Reed plants are key part of wastewater plant

Sludge falls from a pipe into one of the new reed bed enclosures at the city’s recently-expanded wastewater treatment plant on Dec. 5. The pieces of material seen in the liquid at the bottom are reed roots that will be dormant until spring when shoots should form from them to grow reeds.

The plant roots lying immersed in sludge inside concrete enclosures at the city of Princeton’s newly-expanded and modified wastewater plant this fall haven’t looked like much – long tuberous things that might make you think of giant ginger roots.

But these roots that lay there inert as wastewater sludge has been pumped into the enclosures from the city’s wastewater processing stream, are expected to turn into something dramatically different this coming spring. That is, tall green plants that reduce sludge by consuming the sludge’s nutrients, a key link in the wastewater processing at the newly-expanded wastewater facility.

The city of Princeton is at or close to the finish line in its project of not just tripling the city’s wastewater plant’s processing capacity, but also in making some significant modifications in the plant’s design. Another significant design change is in the handling of the wastewater sludge, or biosolids, that are left at the end of processing the wastewater.
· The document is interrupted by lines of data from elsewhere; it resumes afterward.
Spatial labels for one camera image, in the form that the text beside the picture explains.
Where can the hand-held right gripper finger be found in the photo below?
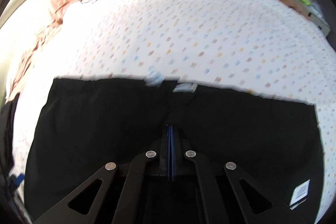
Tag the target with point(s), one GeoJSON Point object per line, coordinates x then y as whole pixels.
{"type": "Point", "coordinates": [168, 145]}
{"type": "Point", "coordinates": [173, 145]}

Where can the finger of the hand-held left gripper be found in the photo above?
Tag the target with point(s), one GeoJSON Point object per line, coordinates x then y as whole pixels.
{"type": "Point", "coordinates": [16, 179]}

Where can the black long-sleeved shirt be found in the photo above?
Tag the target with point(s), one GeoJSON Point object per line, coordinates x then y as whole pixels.
{"type": "Point", "coordinates": [105, 121]}

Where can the pink crumpled sheet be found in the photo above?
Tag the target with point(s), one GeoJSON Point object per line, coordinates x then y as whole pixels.
{"type": "Point", "coordinates": [44, 29]}

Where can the white dotted blanket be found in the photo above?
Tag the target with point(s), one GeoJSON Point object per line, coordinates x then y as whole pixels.
{"type": "Point", "coordinates": [183, 29]}

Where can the white nightstand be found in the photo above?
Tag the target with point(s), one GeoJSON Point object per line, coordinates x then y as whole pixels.
{"type": "Point", "coordinates": [320, 20]}

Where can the green small object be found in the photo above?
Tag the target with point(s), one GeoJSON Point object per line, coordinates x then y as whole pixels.
{"type": "Point", "coordinates": [304, 0]}

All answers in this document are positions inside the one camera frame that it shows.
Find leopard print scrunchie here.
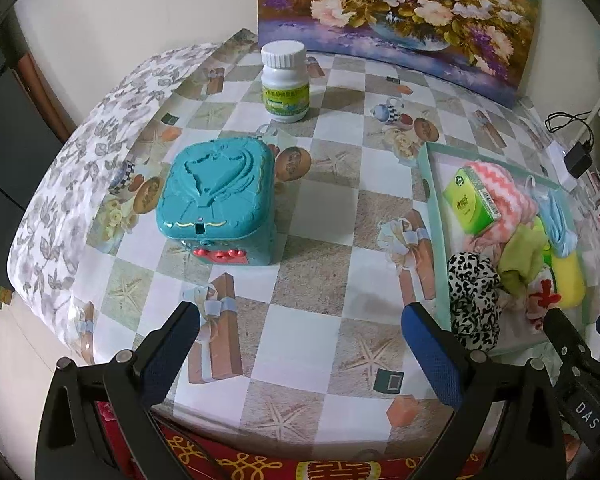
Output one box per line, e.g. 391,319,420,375
446,251,503,353

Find pink white chenille cloth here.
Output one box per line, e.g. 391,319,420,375
460,160,538,256

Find green tissue packet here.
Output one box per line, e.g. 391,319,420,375
442,166,502,236

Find red white cloth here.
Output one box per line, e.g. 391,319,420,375
525,265,563,333

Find white pill bottle green label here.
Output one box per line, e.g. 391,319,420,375
260,41,311,123

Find black charger adapter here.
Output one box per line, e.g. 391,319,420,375
564,141,593,178

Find black charger cable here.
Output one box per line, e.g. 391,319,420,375
545,112,596,148

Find grey leaf print cloth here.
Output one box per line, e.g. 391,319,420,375
7,42,221,366

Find flower painting canvas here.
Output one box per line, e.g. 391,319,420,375
256,0,543,109

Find dark cabinet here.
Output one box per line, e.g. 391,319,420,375
0,25,78,291

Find lime green cloth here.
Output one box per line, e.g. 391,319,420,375
497,220,553,298

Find yellow sponge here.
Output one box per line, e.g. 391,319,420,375
550,252,587,308

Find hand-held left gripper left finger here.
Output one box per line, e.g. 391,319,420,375
35,301,202,480

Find red gold patterned cloth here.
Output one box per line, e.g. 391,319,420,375
95,400,586,480

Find teal cloth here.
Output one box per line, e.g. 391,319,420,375
157,139,277,266

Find white tray teal rim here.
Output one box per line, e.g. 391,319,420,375
417,141,598,358

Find blue face mask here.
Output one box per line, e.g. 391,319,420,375
525,175,578,258

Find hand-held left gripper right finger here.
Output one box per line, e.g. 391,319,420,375
401,302,566,480

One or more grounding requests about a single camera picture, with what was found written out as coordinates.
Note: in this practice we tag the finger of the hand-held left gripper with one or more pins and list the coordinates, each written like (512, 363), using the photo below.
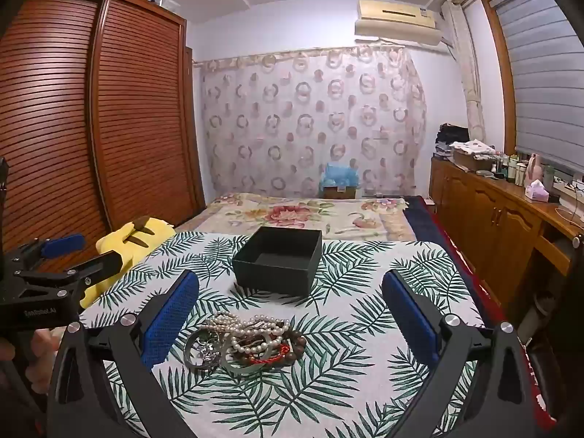
(64, 244)
(102, 264)

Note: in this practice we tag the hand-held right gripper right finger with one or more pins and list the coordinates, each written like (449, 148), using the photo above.
(410, 315)

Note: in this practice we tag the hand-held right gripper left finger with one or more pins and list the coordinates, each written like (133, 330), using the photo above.
(171, 310)

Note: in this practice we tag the silver bangle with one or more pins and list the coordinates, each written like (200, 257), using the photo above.
(191, 351)

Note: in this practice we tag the black square box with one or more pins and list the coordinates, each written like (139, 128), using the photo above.
(273, 278)

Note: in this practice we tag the person's left hand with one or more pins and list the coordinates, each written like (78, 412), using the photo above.
(50, 340)

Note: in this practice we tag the yellow plush toy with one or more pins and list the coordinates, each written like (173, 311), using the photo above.
(146, 232)

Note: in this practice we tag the leaf print tablecloth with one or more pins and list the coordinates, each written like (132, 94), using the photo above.
(346, 374)

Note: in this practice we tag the dark blue blanket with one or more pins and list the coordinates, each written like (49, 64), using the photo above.
(419, 219)

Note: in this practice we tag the wooden louvered wardrobe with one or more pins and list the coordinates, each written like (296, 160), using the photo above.
(68, 123)

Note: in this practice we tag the wooden sideboard cabinet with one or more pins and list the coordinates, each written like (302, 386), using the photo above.
(492, 219)

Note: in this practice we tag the cardboard box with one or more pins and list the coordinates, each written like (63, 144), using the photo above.
(340, 191)

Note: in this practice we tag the floral bedsheet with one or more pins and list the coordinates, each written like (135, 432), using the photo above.
(292, 214)

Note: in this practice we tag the blue plastic bag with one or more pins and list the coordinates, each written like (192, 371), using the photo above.
(340, 173)

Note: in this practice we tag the wooden storage box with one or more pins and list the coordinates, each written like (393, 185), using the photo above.
(472, 162)

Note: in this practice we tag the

In the approximately 16 years since the original mechanical wastewater plant opened, the city has had to remove the sludge from collection tanks and haul it to farm fields about twice a year to spread or inject into the soil.

The wastewater plant’s new design incorporates the use of enclosures called reed beds that can hold biosolids and liquid, and hold a gravel and sand base for reeds to grow in to consume the sludge. The hollow stems of the reeds allow oxygen to come down through the plants to make the process work, says John Fisher, senior design leader at the engineering firm, SEH. SEH is the engineering firm for the city’s wastewater project.

The reed method of breaking down the sludge works so well that no sludge residue should have to be cleaned from the reed beds, likely for 10 years, Fisher said last week.

Fisher notes that reeds have been used for this kind of work throughout Europe, Asia and Australia, as well as in more than 50 locations in the United States. Among its advantages are low construction costs and minimal daily operation and maintenance costs, he points out.

One main advantage is only having to remove sludge residue once every 8-10 years from the plant, versus the old system of twice per year, Fisher said.

The reed system reduces water content, minimizes solids and provides sufficient storage time to stabilize biosolids prior to disposal.

“They’re quite efficient and could grow 8-10 feet tall,” Fisher said of the reeds. “Sometimes it takes one to two years for them to really mature.”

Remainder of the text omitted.